Uma área explorada pelo crime organizado é o tráfico
de pessoas, cuja dimensão aumentou em virtude da adopção
de políticas de imigração restritivas pelos países
desenvolvidos. Apesar de economicamente continuar a ser necessário
um elevado volume de mão-de-obra, os Estados têm progressivamente
fechado as fronteiras à imigração legal, com base
em considerações relativas à segurança interna
e ao elevado número de estrangeiros residentes, os quais, supostamente,
constituiriam uma ameaça à ordem interna e à identidade
nacional.
Deste modo, e considerando a existência de procura de mão
de obra, estão criadas as condições para o florescimento
de actividades ligadas à introdução clandestina de
imigrantes, não apenas pela grande criminalizada organizada (que
se ocupa do tráfico de droga e do contrabando de tabaco e bebidas
alcoólicas), mas também por pequenas redes especializadas.

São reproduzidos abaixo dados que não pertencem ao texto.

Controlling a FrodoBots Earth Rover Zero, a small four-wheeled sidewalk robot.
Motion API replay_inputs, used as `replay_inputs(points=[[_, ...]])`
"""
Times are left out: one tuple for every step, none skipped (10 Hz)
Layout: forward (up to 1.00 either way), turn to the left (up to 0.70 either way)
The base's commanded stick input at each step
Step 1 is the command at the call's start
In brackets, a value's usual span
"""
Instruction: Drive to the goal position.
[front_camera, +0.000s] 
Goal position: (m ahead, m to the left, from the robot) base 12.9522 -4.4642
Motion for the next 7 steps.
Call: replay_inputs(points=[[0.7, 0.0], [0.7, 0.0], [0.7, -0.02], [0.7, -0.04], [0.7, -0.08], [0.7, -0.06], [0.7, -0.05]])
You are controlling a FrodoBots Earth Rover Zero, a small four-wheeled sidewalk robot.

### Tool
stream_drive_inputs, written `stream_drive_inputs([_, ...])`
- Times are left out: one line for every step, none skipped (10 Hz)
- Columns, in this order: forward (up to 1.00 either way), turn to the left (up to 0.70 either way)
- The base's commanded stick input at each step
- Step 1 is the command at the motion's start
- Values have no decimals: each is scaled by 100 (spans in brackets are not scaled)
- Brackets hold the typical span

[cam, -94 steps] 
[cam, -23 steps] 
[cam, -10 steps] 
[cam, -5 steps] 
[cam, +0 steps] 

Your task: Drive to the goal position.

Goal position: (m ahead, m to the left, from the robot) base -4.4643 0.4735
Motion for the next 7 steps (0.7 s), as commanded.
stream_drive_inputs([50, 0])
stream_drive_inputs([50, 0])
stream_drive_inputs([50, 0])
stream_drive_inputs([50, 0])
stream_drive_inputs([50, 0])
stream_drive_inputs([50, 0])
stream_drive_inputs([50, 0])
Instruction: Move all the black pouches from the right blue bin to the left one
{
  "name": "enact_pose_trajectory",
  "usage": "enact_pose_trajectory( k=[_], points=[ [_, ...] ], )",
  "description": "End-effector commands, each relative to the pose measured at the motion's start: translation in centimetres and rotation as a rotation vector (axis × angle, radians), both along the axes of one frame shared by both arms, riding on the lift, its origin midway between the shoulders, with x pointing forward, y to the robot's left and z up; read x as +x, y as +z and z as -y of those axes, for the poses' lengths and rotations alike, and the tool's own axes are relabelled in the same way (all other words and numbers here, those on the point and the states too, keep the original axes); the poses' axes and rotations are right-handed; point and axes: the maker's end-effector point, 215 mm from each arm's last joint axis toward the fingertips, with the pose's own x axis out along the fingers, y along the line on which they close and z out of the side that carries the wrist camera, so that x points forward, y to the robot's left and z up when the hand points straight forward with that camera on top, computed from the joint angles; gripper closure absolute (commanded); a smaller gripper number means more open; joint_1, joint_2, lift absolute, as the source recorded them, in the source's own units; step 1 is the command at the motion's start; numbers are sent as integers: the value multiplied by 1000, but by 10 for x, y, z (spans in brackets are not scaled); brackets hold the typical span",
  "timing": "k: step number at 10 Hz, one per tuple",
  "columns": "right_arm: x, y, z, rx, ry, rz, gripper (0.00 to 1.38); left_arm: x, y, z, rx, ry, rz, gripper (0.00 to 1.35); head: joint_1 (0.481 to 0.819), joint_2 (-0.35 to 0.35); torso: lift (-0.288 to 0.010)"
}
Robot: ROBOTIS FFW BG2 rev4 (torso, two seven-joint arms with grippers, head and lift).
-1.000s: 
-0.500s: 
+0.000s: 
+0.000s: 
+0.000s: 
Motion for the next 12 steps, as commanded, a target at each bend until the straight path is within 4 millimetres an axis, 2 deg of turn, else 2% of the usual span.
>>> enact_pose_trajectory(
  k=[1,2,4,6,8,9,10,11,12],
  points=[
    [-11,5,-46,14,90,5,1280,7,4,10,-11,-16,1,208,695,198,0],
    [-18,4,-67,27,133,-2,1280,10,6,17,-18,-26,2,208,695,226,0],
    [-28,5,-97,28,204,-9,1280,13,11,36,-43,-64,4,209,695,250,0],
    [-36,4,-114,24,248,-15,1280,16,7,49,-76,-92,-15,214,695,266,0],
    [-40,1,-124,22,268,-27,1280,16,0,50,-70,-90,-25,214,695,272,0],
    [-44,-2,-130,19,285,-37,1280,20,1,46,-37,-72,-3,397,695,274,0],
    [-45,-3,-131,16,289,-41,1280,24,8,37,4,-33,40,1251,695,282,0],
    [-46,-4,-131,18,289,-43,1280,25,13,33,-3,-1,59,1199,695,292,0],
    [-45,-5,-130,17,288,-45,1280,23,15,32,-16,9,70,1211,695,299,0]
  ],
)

Assim, importa separar o auxílio à imigração
ilegal do fenómeno do tráfico de pessoas, bem como delimitar
o âmbito de aplicação deste último. De notar
que os diversos diplomas internacionais relativos à protecção
de direitos humanos apresentam distintas noções do tráfico
de pessoas. Se o auxílio à imigração ilegal
se caracteriza pelo transporte ilegal de pessoas para outro país,
no caso do tráfico de pessoas a situação de exploração
começa, com efeito, no momento em que a pessoa é colocada
noutro território estadual.
Neste particular, a legislação penal portuguesa pune apenas
como tráfico de pessoas a sua utilização para a prática
de prostituição ou de actos sexuais de relevo, não
merecendo tal qualificação o encaminhamento de pessoas para
actividades ilícitas como o trabalho forçado, servidão,
escravatura, tráfico de órgãos ou mendicidade. Impõe-se,
por isso, proceder à revisão dos actos tipificados como
tráfico de pessoas na legislação nacional.
II- Por outro lado, e uma vez que o combate eficaz ao tráfico
de pessoas não poderá ser feito apenas nos países
de acolhimento, assume especial relevo a cooperação policial
e judicial transnacional. Desde logo, afigura-se necessário estabelecer
mecanismos de cooperação com as autoridades dos países
de origem das pessoas traficadas (no caso português, os países
da Europa Central e de Leste, bem como o Brasil), mas também com
os países utilizados para o trânsito das vítimas.
Se é verdade que os instrumentos jurídicos (v.g Convenção
de Palermo) e as estruturas operativas existentes (v.g. Europol) se afiguram
como sendo limitados e insuficientes, impõe-se a sua melhoria,
bem como a intensificação da cooperação bilateral
entre Estados.
III- É necessário, também, actuar contra as ligações
existentes entre crime organizado e a economia lícita, como por
exemplo, a utilização da mão-de-obra traficada ou
o fenómeno do branqueamento de capitais. A actuação
sobre as bases financeiras do crime organizado é considerada como
o melhor instrumento ao seu combate.
IV- Por fim, as pessoas traficadas deverão merecer especial protecção
por parte do sistema jurisdicional, que deverá atender, desde logo,
à sua condição de vítimas, não devendo
tal protecção ser condicionada à sua colaboração
na investigação e punição dos agentes criminais.
Esta comunicação resulta de um projecto de investigação
actualmente em curso no
SOCIUS (ISEG/UTL), intitulado "O Tráfico de Migrantes em Portugal:
Perspectivas Sociológicas, Jurídicas e Políticas",
financiado pela Fundação para a Ciência e Tecnologia.